A new method of accelerated carbon capture could see Canada Nickel’s Crawford Project achieve Net Zero carbon emissions within 36 hours and generate up to 21 tonnes of carbon dioxide (CO2) credits per tonne of nickel produced within six days.

Believed to have ‘transformative potential’, the In Process Tailings Carbonation (IPT Carbonation) technology has so far only been demonstrated on a lab scale, but the firm says it can be scaled-up with availability of concentrated sources of CO2.

Canada Nickel’s Crawford Project is hosted in ultramafic rock, which naturally absorbs and sequesters CO2. The potential to actively capture and sequester carbon was a key consideration in the company’s acquisition of the ultramafic rocks in the Timmins area.

That being said, the challenge for the firm has been to develop a process that speeds up the naturally occurring carbon asportation process.

Now, with the unveiling of its new work, Canada Nickel is boasting a simple active process that utilises tailings as generated in the milling process and injects a concentrated source of CO2 for a brief period of time.

Once captured, the CO2 could potentially be delivered by downstream processing of Crawford concentrates, a wide range of industrial processing activities, green hydrogen production, carbon capture facilities, or natural gas generation.

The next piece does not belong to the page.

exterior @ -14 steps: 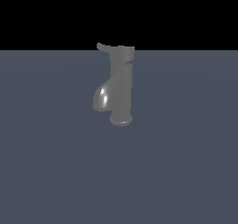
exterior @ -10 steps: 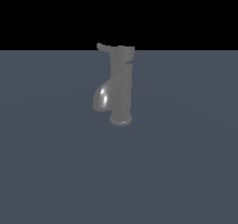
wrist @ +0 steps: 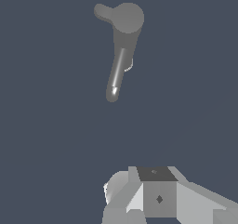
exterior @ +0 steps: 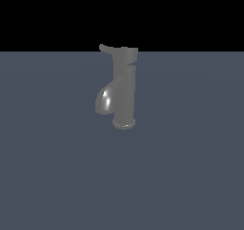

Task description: Turn on the faucet by rotating a designated handle.

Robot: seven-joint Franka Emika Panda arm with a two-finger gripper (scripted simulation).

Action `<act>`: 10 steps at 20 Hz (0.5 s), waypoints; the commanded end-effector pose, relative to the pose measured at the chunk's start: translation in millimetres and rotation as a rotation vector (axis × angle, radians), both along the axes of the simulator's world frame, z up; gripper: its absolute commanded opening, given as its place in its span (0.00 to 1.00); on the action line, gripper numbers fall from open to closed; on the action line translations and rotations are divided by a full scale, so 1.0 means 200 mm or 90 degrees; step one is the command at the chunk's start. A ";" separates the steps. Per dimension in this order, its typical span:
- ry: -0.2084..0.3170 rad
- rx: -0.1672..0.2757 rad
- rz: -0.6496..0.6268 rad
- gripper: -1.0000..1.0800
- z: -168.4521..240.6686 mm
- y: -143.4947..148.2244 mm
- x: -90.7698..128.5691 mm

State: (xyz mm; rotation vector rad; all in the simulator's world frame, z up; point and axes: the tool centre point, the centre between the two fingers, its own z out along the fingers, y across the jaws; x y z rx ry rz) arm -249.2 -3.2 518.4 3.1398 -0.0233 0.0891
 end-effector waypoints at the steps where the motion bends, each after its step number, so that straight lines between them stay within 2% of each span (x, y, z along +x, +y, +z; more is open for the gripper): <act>1: 0.000 0.001 -0.003 0.00 0.00 0.00 0.01; 10: 0.003 0.012 -0.054 0.00 -0.01 0.01 0.09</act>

Further to the above, the process also demonstrates the potential to produce NetZero Nickel™ and NetZero Cobalt™ for the electric vehicle industry and generate substantial carbon credits in the process.

Mark Selby, Chair and CEO of Canada Nickel, said, “The lab scale test results demonstrate a potentially transformative process to turn a nickel mine into a net generator of carbon credits rather than a generator of carbon emissions.”

“Our active and accelerated process has the potential to operate at least 8-12 times faster than current passive approaches, delivering carbon capture at a multiple of what industry leaders are currently able to achieve. Our process also allows easier quantification and verification of the amount of carbon captured.”